De kantonrechter concludeert dat de proceskosten ook niet voor rekening van [gedaagde, eiser in verzet] moeten komen, omdat er sinds 14 april 2023 wél sprake is van een nieuw energiecontact voor de tweede aansluiting. In haar conclusie van antwoord merkt Enexis op dat zij er gedurende de procedure in eerste aanleg mee bekend is geworden dat er nadien nog een energiecontract is afgesloten. Enexis heeft de procedure op dat moment niet ingetrokken, waarna het verstekvonnis van 7 juni 2023 is gewezen. Dat [gedaagde, eiser in verzet] op de hoogte was van het nieuwe contract, zoals Enexis aanvoert, volgt de kantonrechter niet. Als zij op de hoogte was geweest had zij immers niet in haar verzetdagvaarding van 28 juli 2023 aangegeven bereid te zijn medewerking te verlenen aan afsluiting van de aansluiting. Het verzet door [gedaagde, eiser in verzet] was niet nodig geweest als Enexis haar vordering voor het verstekvonnis had ingetrokken of bijvoorbeeld aan [gedaagde, eiser in verzet] had medegedeeld dat het verstekvonnis niet geëxecuteerd zal worden.
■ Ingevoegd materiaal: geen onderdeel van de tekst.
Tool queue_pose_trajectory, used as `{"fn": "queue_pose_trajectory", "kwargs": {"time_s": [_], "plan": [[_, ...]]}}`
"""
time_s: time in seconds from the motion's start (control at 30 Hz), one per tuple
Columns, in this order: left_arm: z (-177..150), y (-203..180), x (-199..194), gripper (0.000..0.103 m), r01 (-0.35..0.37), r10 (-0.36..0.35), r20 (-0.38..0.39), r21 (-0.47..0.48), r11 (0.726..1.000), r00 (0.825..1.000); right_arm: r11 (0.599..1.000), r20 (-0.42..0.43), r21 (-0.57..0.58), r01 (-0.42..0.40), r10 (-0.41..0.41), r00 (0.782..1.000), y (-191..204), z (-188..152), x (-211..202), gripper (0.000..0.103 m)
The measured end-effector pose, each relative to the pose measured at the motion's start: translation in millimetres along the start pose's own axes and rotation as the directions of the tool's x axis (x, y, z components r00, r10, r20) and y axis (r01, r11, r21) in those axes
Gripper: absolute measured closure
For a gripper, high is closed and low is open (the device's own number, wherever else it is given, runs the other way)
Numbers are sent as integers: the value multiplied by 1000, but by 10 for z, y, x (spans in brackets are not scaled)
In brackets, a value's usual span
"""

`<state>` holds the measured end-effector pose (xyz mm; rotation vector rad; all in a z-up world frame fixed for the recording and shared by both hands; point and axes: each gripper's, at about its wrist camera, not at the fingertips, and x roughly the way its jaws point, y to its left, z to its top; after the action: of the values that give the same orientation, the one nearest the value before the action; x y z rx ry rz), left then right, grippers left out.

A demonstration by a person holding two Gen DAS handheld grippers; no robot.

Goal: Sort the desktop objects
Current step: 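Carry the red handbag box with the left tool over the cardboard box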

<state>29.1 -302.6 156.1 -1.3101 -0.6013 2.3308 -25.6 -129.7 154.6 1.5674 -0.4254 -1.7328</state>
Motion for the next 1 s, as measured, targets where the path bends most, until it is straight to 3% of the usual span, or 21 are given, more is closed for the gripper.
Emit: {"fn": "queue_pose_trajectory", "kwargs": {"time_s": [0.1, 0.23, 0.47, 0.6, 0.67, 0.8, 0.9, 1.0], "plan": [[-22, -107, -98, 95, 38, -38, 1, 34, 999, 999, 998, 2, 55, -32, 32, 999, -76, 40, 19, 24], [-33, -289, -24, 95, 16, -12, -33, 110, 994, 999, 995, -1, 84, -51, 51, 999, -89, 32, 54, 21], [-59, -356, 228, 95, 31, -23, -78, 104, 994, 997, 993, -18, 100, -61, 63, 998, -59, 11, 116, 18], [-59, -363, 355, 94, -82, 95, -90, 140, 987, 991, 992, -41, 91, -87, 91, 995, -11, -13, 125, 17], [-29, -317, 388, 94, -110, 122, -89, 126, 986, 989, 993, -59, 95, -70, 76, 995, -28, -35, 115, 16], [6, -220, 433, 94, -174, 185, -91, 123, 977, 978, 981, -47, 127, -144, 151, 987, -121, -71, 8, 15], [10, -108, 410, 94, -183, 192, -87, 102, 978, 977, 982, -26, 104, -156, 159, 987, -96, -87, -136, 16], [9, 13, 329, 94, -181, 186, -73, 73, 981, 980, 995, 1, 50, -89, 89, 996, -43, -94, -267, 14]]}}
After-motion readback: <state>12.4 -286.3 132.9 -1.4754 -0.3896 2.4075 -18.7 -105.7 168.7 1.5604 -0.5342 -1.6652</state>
Enexis wordt gelet op deze omstandigheden, en als de in het ongelijk gestelde partij in deze procedure, veroordeeld in de proceskosten van [gedaagde, eiser in verzet] . Deze kosten worden begroot op € 132,42, voor de verzetdagvaarding en € 408,- voor het salaris van de gemachtigde (2 punten x tarief € 204,-). Samen is dat € 540,42.

3.De beslissing

De kantonrechter:
3.1.
vernietigt het tussen partijen gewezen verstekvonnis van 7 juni 2023 met zaaknummer/rolnummer 10465249 / CV EXPL 23-1658;
3.2.
wijst de vorderingen van Enexis af;
3.3.
veroordeelt Enexis in de proceskosten van [gedaagde, eiser in verzet] , tot de uitspraak van dit vonnis begroot op € 540,42.
Dit vonnis is gewezen door mr. S.C. Hagedoorn, kantonrechter, en is in aanwezigheid van de griffier in het openbaar uitgesproken op 21 februari 2024.